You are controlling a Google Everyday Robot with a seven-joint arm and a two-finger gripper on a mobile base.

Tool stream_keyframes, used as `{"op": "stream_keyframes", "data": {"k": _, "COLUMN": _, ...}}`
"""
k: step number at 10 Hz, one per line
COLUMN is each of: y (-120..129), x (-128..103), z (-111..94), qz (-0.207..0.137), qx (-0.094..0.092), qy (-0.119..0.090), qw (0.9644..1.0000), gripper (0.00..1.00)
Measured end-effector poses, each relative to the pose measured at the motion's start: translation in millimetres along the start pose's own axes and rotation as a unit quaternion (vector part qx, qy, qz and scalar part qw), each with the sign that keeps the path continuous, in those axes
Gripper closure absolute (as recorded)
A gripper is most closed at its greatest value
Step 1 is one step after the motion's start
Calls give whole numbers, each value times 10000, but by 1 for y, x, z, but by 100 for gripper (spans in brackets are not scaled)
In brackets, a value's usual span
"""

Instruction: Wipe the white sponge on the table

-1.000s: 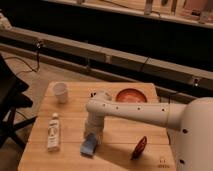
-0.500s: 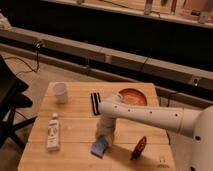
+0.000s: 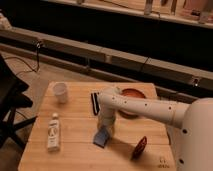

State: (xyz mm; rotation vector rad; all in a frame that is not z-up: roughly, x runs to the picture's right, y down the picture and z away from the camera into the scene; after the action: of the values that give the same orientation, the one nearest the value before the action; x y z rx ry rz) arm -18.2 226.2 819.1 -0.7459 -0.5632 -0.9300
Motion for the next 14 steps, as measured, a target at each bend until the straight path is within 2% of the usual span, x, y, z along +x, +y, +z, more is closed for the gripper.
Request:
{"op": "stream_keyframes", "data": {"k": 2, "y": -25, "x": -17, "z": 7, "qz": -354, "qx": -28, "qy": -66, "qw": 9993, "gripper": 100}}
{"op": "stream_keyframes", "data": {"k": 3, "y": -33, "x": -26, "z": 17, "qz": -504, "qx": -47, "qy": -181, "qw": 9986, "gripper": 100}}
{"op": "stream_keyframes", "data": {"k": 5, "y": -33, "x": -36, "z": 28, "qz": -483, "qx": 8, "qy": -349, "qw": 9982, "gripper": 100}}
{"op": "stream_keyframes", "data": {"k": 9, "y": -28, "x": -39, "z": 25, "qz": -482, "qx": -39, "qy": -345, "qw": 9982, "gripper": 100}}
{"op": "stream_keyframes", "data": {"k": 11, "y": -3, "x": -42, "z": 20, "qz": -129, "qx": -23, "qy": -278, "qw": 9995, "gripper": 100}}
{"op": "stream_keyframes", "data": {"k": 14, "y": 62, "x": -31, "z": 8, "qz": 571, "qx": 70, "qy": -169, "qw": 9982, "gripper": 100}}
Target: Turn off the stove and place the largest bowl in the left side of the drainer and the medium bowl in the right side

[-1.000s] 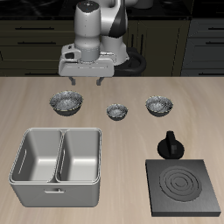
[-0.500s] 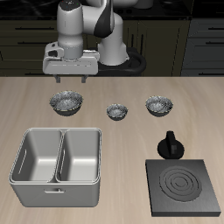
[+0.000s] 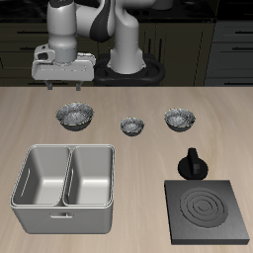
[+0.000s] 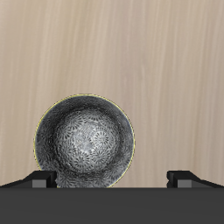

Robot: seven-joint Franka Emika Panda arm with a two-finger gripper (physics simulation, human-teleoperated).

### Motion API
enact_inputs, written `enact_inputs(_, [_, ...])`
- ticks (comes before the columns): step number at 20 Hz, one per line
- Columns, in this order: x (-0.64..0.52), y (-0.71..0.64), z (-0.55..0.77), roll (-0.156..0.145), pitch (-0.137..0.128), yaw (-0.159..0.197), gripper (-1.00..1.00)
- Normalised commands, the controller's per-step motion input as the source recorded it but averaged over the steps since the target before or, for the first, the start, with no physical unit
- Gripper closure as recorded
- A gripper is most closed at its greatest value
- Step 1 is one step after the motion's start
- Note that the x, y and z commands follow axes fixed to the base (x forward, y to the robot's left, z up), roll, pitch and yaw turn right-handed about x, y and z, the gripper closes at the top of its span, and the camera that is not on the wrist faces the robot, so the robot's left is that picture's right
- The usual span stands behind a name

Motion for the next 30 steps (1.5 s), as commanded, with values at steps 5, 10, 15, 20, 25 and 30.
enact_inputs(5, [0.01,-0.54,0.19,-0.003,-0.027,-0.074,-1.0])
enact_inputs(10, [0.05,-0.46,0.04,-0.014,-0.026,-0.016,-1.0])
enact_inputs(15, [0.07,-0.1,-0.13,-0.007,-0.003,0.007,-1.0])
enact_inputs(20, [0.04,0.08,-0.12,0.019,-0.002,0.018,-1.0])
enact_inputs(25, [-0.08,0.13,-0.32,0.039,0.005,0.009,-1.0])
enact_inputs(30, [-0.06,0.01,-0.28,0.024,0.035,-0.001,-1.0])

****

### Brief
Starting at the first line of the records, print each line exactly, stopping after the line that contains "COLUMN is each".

### Finished exercise
You are controlling a Google Everyday Robot with a seven-joint arm and a two-finger gripper on a mobile base.

Tool stream_keyframes, used as `{"op": "stream_keyframes", "data": {"k": _, "COLUMN": _, ...}}`
"""
k: step number at 10 Hz, one per line
COLUMN is each of: y (-120..129), x (-128..103), z (-111..94), qz (-0.207..0.137), qx (-0.094..0.092), qy (-0.119..0.090), qw (0.9644..1.0000), gripper (0.00..1.00)

What is written here forms the complete answer.